In general, semaphores with an initial value of one are used for mutual exclusion. One such semaphore is typically associated with each resource that might be shared, and all users are responsible for waiting on this semaphore (decrementing it to zero) before use of the resource and signalling it (incrementing it) when done. We say that the code using the shared resource is a critical secton, and we say that the semaphore is used to guard that critical sectoin.

Good programming technique, of course, suggests that sharable objects should be packaged with the semaphores that guard them, so that users need not be aware of the semaphores. The example above illustrates such a packaging.

Note again, the idea that a semaphore is just an integer and that the wait and signal operatons just increment and decrement that integer is a vast oversimplification. Semaphore implementatons are almost always more complex.

Unix Primitives

Semaphores were an afterthought in Unix; this should not be surprising, considering that Unix was originally developed in parallel with Dijkstra's work on the THE system. As a result, a considerable amount of old Unix code still exists that uses very ad-hoc synchronization. A common trick in old Unix code is to use files as mutual exclusion locks. This was (and remains) so common that most Unix system administrators routinely talk about lockfiles.

Lockfiles work under Unix and its variants because, if two processes call open(filename,O_CREAT|O_EXCL), the file will be created by one of them and not the other. The one that created the file will succeed with this call, while it will fail in the other process. Thus, we can implement a mutual exclusion lock as follows:

lock( char * name )
        while (open( name, O_CREAT | O_EXCL ) < 0) { /* polling loop */
                sleep( 1 ); /* relinquish for one second */

unlock( char * name )
	unlink( name );

The polling loop in the lock code could become very expensive, so a call is made to the sleep() service to wait one second before each try; this effectively relinquishes the CPU to let other processes run. If we did not do this, other processes would still run when the calling process is preempted, but the caller would still fight for access to the CPU.

The use of lock files had good and bad features. It is dangerous, because a careless user could explore the directory containing the lock files and delete one of them, allowing the application to violate mutual exclusion constraints. On the other hand, if an application is ill behaved, a system administrator can kill the offending process and then manually delete the lock files. To simplify the latter and warn against the former, lock files are usually named with names that suggest their use.

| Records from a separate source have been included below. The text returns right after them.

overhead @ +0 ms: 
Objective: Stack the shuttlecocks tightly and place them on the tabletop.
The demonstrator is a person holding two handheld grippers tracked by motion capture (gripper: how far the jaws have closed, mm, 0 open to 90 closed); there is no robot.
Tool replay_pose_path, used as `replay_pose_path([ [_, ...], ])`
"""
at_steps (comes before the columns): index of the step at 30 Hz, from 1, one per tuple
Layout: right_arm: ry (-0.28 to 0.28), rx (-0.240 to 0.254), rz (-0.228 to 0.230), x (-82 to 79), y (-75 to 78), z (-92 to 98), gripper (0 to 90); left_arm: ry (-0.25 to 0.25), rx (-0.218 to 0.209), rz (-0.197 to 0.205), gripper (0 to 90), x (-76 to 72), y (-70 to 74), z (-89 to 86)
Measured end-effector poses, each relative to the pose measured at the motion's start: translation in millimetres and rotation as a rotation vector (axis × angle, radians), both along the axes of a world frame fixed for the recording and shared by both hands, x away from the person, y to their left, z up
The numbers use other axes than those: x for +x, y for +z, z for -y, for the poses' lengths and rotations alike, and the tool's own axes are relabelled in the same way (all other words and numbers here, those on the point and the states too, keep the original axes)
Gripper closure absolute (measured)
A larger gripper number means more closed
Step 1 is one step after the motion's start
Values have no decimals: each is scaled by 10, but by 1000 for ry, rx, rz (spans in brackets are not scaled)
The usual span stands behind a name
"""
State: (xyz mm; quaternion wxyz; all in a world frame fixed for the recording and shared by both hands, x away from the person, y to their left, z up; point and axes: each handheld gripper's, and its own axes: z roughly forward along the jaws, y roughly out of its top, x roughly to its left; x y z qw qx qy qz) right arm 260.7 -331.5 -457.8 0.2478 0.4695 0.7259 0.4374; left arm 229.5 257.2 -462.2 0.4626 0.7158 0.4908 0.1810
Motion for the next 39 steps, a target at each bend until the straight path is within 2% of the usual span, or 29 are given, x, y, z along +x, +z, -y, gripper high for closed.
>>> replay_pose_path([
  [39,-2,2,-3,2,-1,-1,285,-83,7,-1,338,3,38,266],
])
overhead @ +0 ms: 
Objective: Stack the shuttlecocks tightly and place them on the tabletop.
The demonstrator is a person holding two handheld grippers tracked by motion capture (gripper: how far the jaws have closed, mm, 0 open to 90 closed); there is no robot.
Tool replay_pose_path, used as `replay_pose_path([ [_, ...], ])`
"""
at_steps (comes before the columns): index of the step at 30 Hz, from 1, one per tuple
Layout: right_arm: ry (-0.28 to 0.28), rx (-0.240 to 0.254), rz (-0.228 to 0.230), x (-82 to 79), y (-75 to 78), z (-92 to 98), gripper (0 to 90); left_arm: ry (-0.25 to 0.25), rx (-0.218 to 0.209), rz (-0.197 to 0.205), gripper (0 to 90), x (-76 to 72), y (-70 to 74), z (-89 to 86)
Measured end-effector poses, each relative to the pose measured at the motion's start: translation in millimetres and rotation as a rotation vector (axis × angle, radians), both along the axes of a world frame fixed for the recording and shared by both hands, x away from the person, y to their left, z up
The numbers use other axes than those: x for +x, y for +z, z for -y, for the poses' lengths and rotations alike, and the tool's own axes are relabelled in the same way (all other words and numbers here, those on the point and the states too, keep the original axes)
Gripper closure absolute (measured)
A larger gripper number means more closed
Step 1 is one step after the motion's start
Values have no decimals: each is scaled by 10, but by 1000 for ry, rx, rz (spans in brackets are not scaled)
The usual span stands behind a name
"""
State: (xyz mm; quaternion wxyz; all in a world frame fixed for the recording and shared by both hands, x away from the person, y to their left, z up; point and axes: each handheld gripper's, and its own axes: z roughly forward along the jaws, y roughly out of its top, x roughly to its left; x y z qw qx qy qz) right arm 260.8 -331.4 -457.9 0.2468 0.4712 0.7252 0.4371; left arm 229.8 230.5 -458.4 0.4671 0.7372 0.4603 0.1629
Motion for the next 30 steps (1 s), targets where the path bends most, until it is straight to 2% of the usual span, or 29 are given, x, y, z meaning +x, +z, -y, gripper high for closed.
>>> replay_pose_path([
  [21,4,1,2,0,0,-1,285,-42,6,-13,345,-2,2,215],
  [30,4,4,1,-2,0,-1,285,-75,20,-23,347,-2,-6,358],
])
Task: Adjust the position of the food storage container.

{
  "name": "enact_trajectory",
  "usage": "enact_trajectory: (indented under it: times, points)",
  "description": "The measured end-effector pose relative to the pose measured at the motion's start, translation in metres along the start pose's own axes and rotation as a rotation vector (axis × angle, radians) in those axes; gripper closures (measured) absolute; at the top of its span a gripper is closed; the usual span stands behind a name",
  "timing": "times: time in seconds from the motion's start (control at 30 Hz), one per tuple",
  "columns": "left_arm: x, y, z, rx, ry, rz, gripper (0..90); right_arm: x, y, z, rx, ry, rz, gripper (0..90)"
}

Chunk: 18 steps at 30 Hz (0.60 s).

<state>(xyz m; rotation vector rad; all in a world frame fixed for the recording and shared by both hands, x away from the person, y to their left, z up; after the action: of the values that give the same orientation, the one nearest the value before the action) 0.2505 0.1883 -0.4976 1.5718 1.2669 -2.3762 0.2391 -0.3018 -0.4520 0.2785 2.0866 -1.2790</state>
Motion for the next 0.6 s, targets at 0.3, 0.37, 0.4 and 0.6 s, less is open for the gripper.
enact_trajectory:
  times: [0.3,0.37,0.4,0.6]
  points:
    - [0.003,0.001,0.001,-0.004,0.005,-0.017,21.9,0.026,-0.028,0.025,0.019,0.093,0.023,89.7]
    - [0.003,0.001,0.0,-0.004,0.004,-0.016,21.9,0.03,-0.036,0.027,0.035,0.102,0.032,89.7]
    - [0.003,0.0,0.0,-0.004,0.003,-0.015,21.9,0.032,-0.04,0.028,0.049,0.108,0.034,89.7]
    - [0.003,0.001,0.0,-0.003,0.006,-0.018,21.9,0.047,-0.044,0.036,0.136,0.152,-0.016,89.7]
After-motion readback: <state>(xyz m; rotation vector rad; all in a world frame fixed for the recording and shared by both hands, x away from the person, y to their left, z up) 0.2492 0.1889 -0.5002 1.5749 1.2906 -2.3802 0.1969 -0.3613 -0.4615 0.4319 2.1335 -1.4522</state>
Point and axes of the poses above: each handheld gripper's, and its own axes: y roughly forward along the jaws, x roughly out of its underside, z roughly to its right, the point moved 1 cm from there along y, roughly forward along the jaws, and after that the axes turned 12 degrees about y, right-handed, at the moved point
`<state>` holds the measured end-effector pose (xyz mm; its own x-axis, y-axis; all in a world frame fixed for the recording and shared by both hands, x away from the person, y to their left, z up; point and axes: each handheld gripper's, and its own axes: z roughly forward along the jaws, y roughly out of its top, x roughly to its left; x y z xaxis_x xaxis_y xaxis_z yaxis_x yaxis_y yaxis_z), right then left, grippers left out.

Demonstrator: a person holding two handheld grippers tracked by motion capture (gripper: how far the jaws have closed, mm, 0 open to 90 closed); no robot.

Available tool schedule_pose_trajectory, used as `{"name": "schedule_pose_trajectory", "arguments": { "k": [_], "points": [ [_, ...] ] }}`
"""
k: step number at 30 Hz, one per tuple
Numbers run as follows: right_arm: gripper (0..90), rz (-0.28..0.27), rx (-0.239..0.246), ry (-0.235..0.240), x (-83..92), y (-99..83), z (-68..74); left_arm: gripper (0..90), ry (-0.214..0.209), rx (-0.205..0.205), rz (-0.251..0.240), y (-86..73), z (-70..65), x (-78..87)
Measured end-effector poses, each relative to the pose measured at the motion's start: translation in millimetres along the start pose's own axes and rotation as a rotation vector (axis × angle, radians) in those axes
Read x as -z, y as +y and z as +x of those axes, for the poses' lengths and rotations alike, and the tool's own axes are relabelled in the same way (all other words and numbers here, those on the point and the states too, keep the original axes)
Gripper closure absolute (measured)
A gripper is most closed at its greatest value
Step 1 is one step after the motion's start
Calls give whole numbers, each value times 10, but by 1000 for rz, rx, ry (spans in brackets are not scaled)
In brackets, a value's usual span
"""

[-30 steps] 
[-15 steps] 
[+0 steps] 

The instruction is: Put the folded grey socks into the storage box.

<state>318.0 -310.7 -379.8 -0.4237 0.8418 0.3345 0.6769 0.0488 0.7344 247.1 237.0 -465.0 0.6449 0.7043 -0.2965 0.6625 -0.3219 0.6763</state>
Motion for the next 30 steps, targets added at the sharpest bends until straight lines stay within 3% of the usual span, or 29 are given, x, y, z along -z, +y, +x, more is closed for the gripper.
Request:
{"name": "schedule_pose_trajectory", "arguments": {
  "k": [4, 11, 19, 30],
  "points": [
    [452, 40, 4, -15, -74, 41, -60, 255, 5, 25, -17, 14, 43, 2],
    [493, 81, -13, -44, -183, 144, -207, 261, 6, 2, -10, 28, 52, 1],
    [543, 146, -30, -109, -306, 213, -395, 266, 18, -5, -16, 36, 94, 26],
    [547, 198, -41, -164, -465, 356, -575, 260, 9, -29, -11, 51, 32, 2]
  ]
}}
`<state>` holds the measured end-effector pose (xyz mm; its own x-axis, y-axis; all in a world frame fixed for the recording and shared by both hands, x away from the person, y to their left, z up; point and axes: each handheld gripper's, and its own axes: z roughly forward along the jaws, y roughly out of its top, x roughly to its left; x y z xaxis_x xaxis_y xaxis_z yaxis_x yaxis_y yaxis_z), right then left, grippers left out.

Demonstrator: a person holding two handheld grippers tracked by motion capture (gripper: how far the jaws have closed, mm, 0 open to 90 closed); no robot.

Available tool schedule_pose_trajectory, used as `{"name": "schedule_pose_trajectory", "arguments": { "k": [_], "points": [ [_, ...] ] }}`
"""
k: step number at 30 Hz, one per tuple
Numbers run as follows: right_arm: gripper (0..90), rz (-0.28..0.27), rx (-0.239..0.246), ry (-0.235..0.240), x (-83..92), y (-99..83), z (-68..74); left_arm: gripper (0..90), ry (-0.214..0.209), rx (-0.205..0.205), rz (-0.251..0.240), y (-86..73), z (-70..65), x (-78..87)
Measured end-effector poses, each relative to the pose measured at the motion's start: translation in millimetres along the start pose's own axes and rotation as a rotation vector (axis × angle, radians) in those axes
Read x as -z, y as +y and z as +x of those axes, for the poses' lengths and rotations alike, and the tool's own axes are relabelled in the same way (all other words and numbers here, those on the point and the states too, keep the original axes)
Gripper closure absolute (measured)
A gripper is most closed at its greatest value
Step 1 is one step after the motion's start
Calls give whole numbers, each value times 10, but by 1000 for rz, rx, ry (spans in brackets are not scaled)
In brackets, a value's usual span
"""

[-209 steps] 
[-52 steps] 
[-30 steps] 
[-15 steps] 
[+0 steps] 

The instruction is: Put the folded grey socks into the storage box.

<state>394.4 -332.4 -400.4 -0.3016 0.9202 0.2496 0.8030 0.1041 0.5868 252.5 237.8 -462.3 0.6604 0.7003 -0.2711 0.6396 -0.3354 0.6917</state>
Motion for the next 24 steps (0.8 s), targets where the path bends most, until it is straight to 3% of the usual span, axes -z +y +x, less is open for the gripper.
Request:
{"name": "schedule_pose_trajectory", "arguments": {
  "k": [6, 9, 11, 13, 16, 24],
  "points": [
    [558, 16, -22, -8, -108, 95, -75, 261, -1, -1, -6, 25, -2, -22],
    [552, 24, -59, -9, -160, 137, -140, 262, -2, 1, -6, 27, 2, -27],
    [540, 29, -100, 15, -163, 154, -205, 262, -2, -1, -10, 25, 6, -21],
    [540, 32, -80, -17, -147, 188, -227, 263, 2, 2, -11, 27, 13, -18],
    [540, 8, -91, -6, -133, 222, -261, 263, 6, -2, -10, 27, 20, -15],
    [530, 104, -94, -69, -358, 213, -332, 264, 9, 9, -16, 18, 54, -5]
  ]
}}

Creating and deleting files in the file system is a clumsy way to handle mutual exclusion, and it is slow. Furthermore, the overhead of waiting largely depends on the time delay in the polling loop. A short delay means many extra and futile checks of the lock file, but it means that the waiting process will resume sooner. A long delay leads to lower overhead and slower response.

Later in the history of Unix, after major utilities had already come into widespread use, numerous other synchronizaton primitives were introduced. Among them:

flock( file_descriptor, LOCK_EX )
flock( file_descriptor, LOCK_UN )
LOCK_EX apply a mutual exclusion lock to a file, and LOCK_UN unlock it.

sem_open( name, options )
sem_wait( name )
sem_post( name )
Create or connect to a named semaphore, and then wait on it or signal it. The word signal was taken, early in Unix development, for an exception handling mechanism, so that word is not used with Unix semaphores.

These new mechanisms are important, and essentially all modern Unix variants support them, but whenever you find yourself working with classical Unix utilities, you are likely to find yourself fighting with lock files.